[Collection entries]
* * * * * * * * *

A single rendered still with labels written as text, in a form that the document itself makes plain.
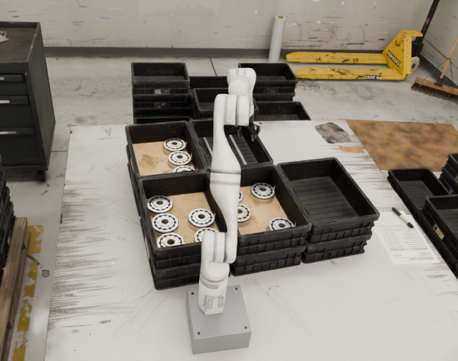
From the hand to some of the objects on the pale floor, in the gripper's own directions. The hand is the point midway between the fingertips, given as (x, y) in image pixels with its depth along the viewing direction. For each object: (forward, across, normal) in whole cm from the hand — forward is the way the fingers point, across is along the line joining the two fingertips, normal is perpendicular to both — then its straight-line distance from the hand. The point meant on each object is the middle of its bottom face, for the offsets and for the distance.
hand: (246, 135), depth 196 cm
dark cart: (+103, +184, +2) cm, 211 cm away
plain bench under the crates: (+99, -4, +41) cm, 108 cm away
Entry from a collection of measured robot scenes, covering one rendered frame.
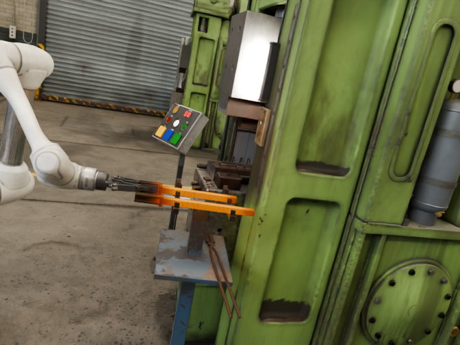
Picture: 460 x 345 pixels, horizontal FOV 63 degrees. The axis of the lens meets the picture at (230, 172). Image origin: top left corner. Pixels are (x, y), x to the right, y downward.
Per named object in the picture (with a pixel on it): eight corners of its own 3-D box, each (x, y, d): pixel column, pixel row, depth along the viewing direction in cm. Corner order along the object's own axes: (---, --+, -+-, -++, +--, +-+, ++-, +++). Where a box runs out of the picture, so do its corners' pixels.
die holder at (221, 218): (192, 269, 194) (207, 189, 183) (183, 236, 229) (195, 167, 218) (289, 273, 210) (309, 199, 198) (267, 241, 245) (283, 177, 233)
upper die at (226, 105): (224, 114, 188) (228, 96, 186) (217, 109, 207) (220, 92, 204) (300, 126, 200) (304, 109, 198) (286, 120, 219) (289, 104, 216)
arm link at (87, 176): (77, 192, 141) (94, 194, 142) (79, 170, 139) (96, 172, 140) (83, 185, 150) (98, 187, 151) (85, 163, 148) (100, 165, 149)
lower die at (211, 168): (213, 181, 198) (215, 165, 195) (206, 170, 216) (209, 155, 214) (285, 188, 209) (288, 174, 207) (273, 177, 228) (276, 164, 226)
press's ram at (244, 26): (235, 99, 173) (252, 7, 163) (218, 91, 209) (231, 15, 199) (315, 113, 185) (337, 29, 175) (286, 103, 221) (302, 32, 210)
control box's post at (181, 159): (162, 267, 278) (184, 125, 249) (161, 265, 281) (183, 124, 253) (167, 267, 279) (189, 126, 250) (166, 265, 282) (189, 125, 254)
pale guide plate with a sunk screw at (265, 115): (259, 146, 170) (267, 109, 166) (253, 142, 178) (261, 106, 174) (263, 146, 171) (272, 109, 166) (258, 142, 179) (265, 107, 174)
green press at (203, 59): (168, 148, 648) (196, -34, 573) (161, 133, 760) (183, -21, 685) (282, 161, 717) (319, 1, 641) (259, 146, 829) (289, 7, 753)
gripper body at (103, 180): (98, 185, 150) (122, 189, 152) (93, 192, 142) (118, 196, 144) (100, 168, 148) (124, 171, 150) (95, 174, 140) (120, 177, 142)
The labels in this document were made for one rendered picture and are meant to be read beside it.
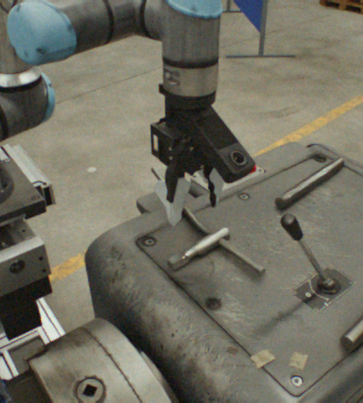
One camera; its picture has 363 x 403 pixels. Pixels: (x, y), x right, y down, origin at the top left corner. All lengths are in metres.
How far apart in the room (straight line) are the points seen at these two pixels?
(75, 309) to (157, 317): 1.69
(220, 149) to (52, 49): 0.24
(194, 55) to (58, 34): 0.16
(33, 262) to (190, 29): 0.61
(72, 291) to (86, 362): 1.81
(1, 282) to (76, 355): 0.41
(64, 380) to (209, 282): 0.24
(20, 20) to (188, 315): 0.42
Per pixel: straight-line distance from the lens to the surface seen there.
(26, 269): 1.01
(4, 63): 0.99
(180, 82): 0.60
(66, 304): 2.37
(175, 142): 0.65
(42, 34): 0.55
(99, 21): 0.59
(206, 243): 0.71
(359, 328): 0.63
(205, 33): 0.58
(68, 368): 0.63
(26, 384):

* * * * * * * * *

Activity:
An exact restatement of the lines from the one holding "upper die at" through the end of the entries, both ends included, is the whole answer. Pictures stay out.

Answer space:
upper die at (226, 105): (224, 114, 188) (228, 96, 186) (217, 109, 207) (220, 92, 204) (300, 126, 200) (304, 109, 198) (286, 120, 219) (289, 104, 216)
arm link at (87, 176): (77, 192, 141) (94, 194, 142) (79, 170, 139) (96, 172, 140) (83, 185, 150) (98, 187, 151) (85, 163, 148) (100, 165, 149)
lower die at (211, 168): (213, 181, 198) (215, 165, 195) (206, 170, 216) (209, 155, 214) (285, 188, 209) (288, 174, 207) (273, 177, 228) (276, 164, 226)
press's ram at (244, 26): (235, 99, 173) (252, 7, 163) (218, 91, 209) (231, 15, 199) (315, 113, 185) (337, 29, 175) (286, 103, 221) (302, 32, 210)
control box's post at (181, 159): (162, 267, 278) (184, 125, 249) (161, 265, 281) (183, 124, 253) (167, 267, 279) (189, 126, 250) (166, 265, 282) (189, 125, 254)
pale guide plate with a sunk screw at (265, 115): (259, 146, 170) (267, 109, 166) (253, 142, 178) (261, 106, 174) (263, 146, 171) (272, 109, 166) (258, 142, 179) (265, 107, 174)
green press at (203, 59): (168, 148, 648) (196, -34, 573) (161, 133, 760) (183, -21, 685) (282, 161, 717) (319, 1, 641) (259, 146, 829) (289, 7, 753)
gripper body at (103, 180): (98, 185, 150) (122, 189, 152) (93, 192, 142) (118, 196, 144) (100, 168, 148) (124, 171, 150) (95, 174, 140) (120, 177, 142)
The labels in this document were made for one rendered picture and are meant to be read beside it.
One camera; its picture has 363 x 403 pixels. Pixels: (x, y), x right, y down, origin at the top left corner. All lengths are in metres.
How far apart in the room (straight line) are the points seen at these two pixels?
(75, 309) to (157, 317): 1.69
(220, 149) to (52, 49): 0.24
(194, 55) to (58, 34): 0.16
(33, 262) to (190, 29): 0.61
(72, 291) to (86, 362): 1.81
(1, 282) to (76, 355): 0.41
(64, 380) to (209, 282): 0.24
(20, 20) to (188, 315): 0.42
Per pixel: straight-line distance from the lens to the surface seen there.
(26, 269): 1.01
(4, 63): 0.99
(180, 82): 0.60
(66, 304): 2.37
(175, 142): 0.65
(42, 34): 0.55
(99, 21): 0.59
(206, 243): 0.71
(359, 328): 0.63
(205, 33): 0.58
(68, 368): 0.63
(26, 384):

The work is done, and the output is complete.